What you are asked to do:
This exercise calls for every line of the data below with the string "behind" in it.

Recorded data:
----------
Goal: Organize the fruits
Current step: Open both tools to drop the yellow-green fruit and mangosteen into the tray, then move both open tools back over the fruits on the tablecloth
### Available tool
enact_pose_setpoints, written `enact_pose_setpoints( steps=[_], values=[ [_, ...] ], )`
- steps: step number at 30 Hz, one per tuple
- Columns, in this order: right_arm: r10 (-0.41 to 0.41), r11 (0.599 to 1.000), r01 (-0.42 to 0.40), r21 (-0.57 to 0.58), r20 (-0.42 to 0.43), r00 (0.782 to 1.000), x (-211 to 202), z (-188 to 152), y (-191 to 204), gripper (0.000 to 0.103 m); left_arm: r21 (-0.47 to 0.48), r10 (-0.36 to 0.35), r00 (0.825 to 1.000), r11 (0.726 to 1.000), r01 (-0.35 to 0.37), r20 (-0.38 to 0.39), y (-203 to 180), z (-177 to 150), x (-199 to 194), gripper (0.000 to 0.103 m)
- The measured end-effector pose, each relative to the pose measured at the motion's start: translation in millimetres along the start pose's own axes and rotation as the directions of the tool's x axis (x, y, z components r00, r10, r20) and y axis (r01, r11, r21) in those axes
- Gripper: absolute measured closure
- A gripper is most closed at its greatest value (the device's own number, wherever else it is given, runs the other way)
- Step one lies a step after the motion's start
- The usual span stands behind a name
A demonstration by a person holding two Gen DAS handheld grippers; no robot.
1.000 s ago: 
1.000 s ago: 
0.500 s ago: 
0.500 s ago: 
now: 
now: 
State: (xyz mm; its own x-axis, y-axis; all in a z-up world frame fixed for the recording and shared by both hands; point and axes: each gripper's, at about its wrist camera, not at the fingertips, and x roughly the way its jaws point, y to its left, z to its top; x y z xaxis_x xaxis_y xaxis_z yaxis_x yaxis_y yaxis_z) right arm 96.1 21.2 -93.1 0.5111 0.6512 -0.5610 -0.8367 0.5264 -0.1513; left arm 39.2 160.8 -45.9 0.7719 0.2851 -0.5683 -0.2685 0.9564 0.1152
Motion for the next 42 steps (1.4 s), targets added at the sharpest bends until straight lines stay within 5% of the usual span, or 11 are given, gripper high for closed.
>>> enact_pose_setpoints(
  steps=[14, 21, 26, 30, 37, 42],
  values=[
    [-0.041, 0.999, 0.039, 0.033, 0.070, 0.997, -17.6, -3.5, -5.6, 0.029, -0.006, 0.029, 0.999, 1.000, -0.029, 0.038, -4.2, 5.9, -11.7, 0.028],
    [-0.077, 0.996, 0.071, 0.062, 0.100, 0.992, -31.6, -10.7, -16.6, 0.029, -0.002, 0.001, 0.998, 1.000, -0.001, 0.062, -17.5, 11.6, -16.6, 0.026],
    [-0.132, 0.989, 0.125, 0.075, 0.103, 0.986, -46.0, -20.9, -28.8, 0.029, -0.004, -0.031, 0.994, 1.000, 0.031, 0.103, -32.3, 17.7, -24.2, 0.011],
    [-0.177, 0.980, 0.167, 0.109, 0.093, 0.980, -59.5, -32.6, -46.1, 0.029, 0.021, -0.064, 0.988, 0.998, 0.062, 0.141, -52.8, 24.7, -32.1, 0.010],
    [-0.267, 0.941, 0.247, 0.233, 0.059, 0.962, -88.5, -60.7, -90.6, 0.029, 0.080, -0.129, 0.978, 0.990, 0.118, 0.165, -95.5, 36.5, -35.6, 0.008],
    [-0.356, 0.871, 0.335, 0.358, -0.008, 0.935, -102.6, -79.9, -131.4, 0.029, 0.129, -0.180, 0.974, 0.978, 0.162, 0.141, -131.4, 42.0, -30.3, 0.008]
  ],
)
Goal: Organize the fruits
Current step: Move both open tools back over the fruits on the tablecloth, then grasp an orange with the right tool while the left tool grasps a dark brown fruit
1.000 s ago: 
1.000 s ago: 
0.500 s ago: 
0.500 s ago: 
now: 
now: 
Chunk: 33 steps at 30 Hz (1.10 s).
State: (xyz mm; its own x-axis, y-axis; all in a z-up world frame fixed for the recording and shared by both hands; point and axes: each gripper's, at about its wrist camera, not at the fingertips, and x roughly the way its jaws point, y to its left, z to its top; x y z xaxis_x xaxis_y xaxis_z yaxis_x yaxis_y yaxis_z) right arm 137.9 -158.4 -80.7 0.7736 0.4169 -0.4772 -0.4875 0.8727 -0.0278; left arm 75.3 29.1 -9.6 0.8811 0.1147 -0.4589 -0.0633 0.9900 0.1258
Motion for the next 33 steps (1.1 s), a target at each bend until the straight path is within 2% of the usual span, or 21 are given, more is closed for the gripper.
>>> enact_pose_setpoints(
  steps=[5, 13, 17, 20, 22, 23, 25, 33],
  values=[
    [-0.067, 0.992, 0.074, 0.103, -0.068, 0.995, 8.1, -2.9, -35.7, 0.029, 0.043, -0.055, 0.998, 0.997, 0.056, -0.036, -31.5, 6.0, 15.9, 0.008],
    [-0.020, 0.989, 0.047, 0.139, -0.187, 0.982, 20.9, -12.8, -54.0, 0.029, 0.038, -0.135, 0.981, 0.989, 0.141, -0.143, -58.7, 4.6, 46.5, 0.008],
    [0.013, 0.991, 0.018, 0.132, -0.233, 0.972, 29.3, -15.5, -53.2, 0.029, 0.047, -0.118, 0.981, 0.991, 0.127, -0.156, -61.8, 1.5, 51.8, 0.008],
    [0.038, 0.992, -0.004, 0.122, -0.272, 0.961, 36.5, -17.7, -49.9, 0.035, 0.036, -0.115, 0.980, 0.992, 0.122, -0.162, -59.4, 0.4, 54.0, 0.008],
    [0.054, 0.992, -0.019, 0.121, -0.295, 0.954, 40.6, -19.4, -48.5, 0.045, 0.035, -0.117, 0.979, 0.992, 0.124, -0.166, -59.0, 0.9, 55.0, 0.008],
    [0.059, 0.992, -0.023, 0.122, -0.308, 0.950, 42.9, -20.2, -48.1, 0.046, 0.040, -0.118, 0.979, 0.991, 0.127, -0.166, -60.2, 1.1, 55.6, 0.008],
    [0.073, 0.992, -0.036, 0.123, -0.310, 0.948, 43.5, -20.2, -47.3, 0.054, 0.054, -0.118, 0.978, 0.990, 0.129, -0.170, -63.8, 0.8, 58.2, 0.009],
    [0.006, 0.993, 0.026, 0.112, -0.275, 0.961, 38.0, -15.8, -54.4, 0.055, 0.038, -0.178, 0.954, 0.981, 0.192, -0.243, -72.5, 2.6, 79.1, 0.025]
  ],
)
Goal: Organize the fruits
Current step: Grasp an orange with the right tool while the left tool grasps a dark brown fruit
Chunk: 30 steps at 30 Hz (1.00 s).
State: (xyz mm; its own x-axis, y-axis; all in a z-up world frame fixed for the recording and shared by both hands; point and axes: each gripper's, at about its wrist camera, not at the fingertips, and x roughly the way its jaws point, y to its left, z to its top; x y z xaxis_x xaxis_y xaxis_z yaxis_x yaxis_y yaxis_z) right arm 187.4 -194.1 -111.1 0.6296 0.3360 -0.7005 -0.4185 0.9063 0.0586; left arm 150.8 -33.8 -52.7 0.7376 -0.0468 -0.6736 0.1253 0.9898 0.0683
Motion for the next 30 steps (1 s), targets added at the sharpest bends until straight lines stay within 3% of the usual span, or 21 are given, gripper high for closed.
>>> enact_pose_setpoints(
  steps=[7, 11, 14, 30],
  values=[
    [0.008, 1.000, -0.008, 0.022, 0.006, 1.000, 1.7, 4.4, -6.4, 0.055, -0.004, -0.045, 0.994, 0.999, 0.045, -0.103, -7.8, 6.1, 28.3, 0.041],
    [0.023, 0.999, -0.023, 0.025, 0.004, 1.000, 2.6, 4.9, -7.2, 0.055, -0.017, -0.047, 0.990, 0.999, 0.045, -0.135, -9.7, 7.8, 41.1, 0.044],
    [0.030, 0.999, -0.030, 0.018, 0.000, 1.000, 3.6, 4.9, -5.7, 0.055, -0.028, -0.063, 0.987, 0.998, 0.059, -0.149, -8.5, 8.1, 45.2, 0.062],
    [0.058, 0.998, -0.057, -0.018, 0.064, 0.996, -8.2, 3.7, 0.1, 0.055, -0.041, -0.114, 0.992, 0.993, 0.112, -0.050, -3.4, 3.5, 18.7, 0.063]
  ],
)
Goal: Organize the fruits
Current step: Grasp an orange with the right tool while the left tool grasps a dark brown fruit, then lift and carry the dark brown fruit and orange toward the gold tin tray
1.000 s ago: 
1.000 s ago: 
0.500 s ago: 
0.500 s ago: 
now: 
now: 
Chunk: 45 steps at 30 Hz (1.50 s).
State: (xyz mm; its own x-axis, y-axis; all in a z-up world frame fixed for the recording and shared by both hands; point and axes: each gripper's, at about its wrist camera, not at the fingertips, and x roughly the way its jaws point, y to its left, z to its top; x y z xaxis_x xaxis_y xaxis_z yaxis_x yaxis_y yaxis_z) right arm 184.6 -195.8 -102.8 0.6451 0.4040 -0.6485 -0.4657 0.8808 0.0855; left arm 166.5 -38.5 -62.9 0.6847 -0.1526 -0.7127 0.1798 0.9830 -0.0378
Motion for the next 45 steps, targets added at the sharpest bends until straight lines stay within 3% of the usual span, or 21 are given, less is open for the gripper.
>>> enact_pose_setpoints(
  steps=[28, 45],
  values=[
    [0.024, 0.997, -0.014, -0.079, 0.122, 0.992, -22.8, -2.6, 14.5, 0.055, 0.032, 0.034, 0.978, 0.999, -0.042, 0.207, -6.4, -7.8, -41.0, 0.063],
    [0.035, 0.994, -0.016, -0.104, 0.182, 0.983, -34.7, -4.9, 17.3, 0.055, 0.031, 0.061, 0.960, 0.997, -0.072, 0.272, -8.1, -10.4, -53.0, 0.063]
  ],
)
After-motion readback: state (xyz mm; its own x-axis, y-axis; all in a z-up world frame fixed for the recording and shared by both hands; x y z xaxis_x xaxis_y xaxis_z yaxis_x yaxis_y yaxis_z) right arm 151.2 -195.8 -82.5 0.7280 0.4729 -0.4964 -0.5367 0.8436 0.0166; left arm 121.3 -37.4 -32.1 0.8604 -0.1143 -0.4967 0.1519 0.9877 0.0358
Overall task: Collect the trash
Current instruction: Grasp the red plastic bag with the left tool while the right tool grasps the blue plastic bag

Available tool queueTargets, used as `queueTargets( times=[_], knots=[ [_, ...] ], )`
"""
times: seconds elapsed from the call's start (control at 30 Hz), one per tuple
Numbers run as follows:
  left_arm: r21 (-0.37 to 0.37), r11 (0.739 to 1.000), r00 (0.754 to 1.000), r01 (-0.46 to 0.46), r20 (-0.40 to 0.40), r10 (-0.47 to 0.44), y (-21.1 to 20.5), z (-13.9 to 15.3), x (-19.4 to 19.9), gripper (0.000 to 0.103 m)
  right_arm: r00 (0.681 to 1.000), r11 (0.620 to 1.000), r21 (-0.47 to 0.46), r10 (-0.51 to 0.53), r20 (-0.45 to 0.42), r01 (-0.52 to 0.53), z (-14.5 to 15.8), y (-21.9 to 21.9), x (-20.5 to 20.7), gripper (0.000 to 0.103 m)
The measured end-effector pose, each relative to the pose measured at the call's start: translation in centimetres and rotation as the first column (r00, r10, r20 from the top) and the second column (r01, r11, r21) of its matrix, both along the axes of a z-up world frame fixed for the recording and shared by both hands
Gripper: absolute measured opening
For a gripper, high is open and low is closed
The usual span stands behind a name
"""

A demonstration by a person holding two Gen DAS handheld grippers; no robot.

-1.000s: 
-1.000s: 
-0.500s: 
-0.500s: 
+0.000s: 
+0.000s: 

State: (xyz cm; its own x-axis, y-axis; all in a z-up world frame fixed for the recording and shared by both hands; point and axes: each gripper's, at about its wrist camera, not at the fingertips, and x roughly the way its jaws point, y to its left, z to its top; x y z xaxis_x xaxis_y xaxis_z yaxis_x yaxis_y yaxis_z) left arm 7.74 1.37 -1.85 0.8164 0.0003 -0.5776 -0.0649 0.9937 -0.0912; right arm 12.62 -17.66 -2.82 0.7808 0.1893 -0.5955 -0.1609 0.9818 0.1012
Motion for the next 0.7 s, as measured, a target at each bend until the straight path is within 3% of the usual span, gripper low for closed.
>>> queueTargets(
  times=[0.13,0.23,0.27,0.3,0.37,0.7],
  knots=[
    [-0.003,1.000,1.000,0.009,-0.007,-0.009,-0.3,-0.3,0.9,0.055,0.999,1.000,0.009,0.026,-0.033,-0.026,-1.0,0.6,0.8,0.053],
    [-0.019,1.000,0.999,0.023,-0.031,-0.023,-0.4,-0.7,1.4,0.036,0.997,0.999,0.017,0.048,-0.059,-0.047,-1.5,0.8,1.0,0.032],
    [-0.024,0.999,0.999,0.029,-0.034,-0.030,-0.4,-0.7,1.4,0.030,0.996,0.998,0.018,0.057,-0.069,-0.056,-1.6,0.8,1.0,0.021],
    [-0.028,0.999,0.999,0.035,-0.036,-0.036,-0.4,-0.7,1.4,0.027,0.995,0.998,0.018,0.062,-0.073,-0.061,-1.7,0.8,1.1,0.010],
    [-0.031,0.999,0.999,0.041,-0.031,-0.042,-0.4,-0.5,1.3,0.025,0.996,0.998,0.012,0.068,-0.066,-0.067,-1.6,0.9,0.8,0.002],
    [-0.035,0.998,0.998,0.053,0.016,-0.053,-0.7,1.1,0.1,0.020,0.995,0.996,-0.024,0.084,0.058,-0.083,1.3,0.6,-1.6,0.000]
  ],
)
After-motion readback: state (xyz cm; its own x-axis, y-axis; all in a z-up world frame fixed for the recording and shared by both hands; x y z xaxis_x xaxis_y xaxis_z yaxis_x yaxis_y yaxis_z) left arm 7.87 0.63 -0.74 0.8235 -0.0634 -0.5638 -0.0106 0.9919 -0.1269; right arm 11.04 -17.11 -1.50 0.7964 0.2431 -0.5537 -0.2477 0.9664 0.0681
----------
Task answer:
- The usual span stands behind a name
The usual span stands behind a name

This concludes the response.